Ein ehrliches Angebot: Roman (German Edition)
Ganz im Ernst wurde diskutiert, ob die Kirche schwarz gestrichen werden sollte, ursprünglich war sie so weiß gewesen wie Jesu Unterhose, in Realität aber war sie schmutzig grau. Nur wenige Monate nach einem neuen Anstrich hatte die Kirche wieder die Farbe einer Ratte. Der Kirchenrat benötigte vier Sitzungen, um zu dem Schluss zu kommen, dass eine schwarze Kirche ein Anbandeln mit dunklen Kräften implizierte. Jesus war das Licht, nicht die schwarze Nacht.
An einem Frühlingstag 1982 marschierte Arvid Lunde mit einer Yuccapalme unter dem Arm durch Odda. Natürlich haben wir das registriert, ein grauer Studienrat mit Yuccapalme unter dem Arm fällt in Odda auf. Später erfuhren wir, dass die Palme die Prämie der Weintombola im Lehrerzimmer war. Jeden Freitag durften zwei Glückspilze eine Flasche Wein durchschnittlicher Qualität mit nach Hause nehmen, doch als in der Schule eine Anlaufstelle für Drogen- und Rauschmittelmissbrauch eingerichtet wurde, fand der Verantwortliche in Absprache mit Direktor Brink, eine Weintombola sei fehl am Platze.
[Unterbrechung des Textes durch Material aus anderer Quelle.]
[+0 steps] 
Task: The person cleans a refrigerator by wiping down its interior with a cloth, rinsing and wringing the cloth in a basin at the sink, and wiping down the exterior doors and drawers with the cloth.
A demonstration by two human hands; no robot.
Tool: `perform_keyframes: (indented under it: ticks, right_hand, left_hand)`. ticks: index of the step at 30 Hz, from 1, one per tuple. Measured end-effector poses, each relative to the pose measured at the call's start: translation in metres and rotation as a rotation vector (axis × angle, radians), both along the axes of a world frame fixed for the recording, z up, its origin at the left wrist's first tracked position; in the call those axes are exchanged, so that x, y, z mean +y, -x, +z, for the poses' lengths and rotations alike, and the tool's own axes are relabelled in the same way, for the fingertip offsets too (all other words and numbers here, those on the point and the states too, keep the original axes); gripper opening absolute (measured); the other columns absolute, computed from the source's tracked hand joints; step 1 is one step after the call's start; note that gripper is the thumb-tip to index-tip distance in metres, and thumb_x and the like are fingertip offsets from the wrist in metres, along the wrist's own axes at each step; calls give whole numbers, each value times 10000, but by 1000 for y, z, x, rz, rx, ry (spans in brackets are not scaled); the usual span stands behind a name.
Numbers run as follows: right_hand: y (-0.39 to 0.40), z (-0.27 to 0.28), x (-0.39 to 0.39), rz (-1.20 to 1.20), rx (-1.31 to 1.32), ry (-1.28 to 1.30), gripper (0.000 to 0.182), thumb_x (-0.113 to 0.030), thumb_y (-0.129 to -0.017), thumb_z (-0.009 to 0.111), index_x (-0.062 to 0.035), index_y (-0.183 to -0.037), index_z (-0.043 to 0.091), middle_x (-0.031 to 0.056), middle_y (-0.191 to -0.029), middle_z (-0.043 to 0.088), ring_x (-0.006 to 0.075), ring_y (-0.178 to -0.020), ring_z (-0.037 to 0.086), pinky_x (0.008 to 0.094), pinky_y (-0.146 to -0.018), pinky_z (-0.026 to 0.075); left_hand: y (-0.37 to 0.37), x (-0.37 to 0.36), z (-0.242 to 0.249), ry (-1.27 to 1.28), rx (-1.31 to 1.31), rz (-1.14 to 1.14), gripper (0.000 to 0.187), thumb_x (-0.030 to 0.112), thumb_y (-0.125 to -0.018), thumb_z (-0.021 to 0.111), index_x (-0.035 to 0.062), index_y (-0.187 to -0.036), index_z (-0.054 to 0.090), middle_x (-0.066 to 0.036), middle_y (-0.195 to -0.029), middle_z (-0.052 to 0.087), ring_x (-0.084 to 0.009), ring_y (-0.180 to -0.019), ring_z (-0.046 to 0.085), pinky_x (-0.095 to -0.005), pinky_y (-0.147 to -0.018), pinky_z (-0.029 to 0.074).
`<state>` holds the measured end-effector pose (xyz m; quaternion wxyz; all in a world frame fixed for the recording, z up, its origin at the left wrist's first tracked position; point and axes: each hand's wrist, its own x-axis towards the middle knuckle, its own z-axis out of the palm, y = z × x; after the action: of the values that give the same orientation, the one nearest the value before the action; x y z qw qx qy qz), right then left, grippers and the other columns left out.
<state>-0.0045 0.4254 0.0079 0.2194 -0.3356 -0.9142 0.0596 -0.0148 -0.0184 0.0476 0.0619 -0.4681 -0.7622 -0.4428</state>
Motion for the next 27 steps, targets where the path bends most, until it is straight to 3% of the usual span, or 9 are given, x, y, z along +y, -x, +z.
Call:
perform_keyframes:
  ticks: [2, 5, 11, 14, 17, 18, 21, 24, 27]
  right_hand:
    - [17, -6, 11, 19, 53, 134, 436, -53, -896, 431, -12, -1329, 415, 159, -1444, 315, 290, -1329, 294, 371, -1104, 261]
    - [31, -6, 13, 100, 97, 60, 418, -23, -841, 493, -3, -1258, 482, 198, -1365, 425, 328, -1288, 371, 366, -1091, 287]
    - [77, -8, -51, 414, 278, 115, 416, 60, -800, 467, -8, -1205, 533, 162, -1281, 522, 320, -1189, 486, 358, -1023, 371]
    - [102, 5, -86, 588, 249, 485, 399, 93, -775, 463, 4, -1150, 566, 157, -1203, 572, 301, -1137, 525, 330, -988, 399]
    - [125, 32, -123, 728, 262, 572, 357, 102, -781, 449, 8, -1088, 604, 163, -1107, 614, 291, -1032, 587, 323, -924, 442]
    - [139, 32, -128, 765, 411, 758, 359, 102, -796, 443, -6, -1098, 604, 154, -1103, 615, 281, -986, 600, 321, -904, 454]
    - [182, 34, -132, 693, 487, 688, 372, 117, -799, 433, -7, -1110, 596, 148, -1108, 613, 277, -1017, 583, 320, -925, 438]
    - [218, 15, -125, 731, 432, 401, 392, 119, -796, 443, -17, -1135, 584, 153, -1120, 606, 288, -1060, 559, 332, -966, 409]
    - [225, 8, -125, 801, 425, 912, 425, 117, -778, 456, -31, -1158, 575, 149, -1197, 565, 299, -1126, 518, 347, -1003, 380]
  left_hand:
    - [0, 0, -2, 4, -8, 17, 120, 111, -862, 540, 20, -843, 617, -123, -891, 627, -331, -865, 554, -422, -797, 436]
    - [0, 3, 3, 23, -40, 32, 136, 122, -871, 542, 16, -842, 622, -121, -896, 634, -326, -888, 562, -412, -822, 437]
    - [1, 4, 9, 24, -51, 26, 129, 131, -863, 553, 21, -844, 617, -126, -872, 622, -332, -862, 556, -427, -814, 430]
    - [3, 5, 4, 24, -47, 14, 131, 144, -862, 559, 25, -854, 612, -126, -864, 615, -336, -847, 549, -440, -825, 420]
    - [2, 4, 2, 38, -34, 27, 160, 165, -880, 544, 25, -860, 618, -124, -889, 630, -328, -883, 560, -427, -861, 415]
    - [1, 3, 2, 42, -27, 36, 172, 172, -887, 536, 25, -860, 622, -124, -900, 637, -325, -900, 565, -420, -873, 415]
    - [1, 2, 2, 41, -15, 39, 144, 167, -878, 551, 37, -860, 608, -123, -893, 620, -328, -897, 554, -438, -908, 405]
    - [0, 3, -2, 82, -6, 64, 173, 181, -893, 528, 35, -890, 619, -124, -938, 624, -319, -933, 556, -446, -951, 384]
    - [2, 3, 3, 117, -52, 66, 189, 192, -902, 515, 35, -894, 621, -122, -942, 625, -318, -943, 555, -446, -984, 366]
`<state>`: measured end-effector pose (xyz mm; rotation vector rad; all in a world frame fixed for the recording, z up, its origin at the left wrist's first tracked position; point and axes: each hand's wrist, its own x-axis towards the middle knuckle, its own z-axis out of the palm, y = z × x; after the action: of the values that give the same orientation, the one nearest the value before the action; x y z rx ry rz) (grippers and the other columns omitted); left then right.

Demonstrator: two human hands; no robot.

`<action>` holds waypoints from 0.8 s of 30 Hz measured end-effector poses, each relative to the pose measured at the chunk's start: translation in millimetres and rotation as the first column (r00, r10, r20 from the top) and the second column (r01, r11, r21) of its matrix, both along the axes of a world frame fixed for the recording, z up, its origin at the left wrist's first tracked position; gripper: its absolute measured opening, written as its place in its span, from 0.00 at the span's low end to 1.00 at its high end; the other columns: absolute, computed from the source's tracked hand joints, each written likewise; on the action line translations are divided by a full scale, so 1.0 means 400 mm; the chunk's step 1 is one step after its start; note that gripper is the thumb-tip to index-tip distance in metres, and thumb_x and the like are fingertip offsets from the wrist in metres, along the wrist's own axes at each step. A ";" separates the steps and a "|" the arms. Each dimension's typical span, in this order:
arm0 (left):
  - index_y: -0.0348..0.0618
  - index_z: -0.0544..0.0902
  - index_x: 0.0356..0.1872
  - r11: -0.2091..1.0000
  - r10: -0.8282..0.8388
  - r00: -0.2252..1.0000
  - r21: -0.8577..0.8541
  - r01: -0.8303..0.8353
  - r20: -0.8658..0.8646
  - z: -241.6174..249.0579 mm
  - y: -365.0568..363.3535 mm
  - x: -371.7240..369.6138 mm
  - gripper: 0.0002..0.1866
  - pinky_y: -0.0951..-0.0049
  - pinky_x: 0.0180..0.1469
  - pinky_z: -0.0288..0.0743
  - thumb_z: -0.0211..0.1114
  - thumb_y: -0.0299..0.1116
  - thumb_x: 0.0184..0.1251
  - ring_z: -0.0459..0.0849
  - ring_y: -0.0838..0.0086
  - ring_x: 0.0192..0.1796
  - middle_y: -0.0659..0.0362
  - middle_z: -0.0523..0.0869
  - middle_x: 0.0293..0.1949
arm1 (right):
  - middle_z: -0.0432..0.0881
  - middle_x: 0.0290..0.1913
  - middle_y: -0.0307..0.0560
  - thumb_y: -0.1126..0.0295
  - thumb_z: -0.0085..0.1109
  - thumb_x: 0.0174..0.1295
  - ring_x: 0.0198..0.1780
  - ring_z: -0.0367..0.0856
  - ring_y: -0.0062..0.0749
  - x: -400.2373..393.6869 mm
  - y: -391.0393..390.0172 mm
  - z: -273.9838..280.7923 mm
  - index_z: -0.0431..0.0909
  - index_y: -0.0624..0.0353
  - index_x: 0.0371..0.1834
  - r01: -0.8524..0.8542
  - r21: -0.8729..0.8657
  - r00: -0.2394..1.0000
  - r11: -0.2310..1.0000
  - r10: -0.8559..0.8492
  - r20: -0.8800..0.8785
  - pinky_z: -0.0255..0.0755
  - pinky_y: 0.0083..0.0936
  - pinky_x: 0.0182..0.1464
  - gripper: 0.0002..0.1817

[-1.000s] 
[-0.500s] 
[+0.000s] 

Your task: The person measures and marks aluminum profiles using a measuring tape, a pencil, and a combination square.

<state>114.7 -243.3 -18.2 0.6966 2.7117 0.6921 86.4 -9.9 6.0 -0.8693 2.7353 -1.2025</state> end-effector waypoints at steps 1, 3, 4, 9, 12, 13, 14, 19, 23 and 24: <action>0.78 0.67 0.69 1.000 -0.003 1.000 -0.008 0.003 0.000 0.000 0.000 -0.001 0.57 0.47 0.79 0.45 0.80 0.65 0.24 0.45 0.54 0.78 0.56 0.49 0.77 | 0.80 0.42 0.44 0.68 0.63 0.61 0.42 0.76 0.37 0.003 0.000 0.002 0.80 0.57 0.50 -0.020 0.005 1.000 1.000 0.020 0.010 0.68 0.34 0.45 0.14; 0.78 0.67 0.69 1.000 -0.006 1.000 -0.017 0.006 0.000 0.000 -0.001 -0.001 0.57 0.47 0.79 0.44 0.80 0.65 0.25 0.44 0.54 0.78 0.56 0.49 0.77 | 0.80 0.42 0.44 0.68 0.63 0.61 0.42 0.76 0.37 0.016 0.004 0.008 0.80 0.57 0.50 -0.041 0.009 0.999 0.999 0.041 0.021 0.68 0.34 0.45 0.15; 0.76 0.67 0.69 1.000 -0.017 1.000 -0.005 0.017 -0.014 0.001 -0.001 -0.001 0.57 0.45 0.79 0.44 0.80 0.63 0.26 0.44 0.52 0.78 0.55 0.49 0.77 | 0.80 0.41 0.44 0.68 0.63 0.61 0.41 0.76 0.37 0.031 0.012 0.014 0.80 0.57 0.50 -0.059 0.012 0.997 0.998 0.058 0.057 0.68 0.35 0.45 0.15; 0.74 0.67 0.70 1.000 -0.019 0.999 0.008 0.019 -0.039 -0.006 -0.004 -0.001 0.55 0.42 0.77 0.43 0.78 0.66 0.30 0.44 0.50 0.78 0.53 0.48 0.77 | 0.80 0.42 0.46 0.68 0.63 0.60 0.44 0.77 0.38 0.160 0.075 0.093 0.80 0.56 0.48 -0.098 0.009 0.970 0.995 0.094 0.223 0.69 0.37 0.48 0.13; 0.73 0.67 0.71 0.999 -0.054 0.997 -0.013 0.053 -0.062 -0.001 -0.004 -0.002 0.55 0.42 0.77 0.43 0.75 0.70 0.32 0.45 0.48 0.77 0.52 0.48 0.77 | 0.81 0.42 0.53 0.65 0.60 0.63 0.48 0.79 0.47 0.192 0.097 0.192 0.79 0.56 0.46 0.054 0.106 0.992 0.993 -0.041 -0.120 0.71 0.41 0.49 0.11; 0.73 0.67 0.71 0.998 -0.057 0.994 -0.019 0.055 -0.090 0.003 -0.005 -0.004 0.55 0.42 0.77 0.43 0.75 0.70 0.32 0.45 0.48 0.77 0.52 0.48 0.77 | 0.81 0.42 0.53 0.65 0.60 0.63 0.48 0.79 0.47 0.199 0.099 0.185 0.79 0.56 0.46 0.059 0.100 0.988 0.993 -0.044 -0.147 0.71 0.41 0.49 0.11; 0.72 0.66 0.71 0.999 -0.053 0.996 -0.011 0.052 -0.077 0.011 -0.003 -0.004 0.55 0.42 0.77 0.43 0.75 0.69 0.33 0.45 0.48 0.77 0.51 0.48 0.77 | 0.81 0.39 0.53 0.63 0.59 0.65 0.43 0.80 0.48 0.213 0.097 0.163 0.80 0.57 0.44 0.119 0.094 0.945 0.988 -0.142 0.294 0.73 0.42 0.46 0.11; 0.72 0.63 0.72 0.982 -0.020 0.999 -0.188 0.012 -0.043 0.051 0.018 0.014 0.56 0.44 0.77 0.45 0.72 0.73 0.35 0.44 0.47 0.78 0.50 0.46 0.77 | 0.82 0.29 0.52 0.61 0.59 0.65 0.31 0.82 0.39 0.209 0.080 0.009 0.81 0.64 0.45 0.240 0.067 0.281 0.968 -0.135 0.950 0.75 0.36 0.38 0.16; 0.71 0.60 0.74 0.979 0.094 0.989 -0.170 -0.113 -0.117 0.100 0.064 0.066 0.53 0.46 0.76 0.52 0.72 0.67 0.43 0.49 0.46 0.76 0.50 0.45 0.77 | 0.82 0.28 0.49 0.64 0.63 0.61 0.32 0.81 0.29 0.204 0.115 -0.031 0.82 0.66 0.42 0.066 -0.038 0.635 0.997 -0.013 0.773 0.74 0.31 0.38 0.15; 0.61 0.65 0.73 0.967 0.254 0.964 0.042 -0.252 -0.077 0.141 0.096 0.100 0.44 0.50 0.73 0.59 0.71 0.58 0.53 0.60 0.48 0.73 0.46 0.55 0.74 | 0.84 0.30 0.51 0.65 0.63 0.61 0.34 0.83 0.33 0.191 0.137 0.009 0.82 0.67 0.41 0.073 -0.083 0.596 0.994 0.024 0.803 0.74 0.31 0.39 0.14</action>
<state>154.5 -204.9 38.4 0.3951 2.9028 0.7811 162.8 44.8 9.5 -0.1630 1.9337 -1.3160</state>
Die Lehrer konnten die Schüler nicht vor den Gefahren des Alkohols warnen, wenn sie am Freitagnachmittag guten Mutes mit einer Weinflasche in der Hand aus dem Haupteingang kamen. Dennoch wollte Direktor Brink dem Kollegium nicht die Freuden einer Tombola nehmen, Freitag war Tombola-Tag, und in der großen Pause sollten die Lehrer ihren Spaß mit roten, rosafarbenen, blauen und gelben Losen haben. Obwohl der Direktor vermutlich einen der größten Weinkeller von ganz Odda hatte, argumentierte er, der eigentliche Spaß sei die Tombola, nicht die Prämie oder die Weinflasche. Frau Brink erhielt den Auftrag, eine Alternative auf die Beine zu stellen, und nach vierzehn Tagen hatte sie allerlei exotische und interessante Pflanzen beschafft, die das Lehrerkollegium beglücken sollten. Die beiden Pflanzen, die Arvid Lunde und der alkoholisierte Mathelehrer an diesem Nachmittag mit nach Hause nahmen, sollten jedoch die ersten und einzigen Prämien dieser Pflanzentombola bleiben. Am Freitag darauf ging Direktor Brink mit den Losen herum, aber das Kollegium lehnte ab. Mit Ausnahme des loyalen Chemielehrers wollte niemand ein Los erstehen.
Im Nachhinein betrachtet, konnte man in der Pflanzentombola eine Art Vorzeichen sehen, und die Yuccapalme wurde zum Symbol für die Yuppie-Zeit in Norwegen. Weiß der Himmel, warum eine Palme mit einem Stamm und spitzen Blättern mit der wirtschaftlichen Entfesselung assoziiert wurde. Unabhängig davon sollte sich zeigen, dass Arvid Lunde seiner Zeit voraus war. An einem Tag im April 1982 lief er mit der Yuppie-Zeit unter dem Arm durch Odda. Und ein paar Monate später schwebten also eins-zwei-drei-vier-fünf Busse über Haukeli. Über Haukeli! Durch die Telemark! Prost Tarjei Vesaas! Gebt mir eine Ballonflasche, sonst drehe ich durch! He, auf dieser Fahrt herrscht Alkoholverbot!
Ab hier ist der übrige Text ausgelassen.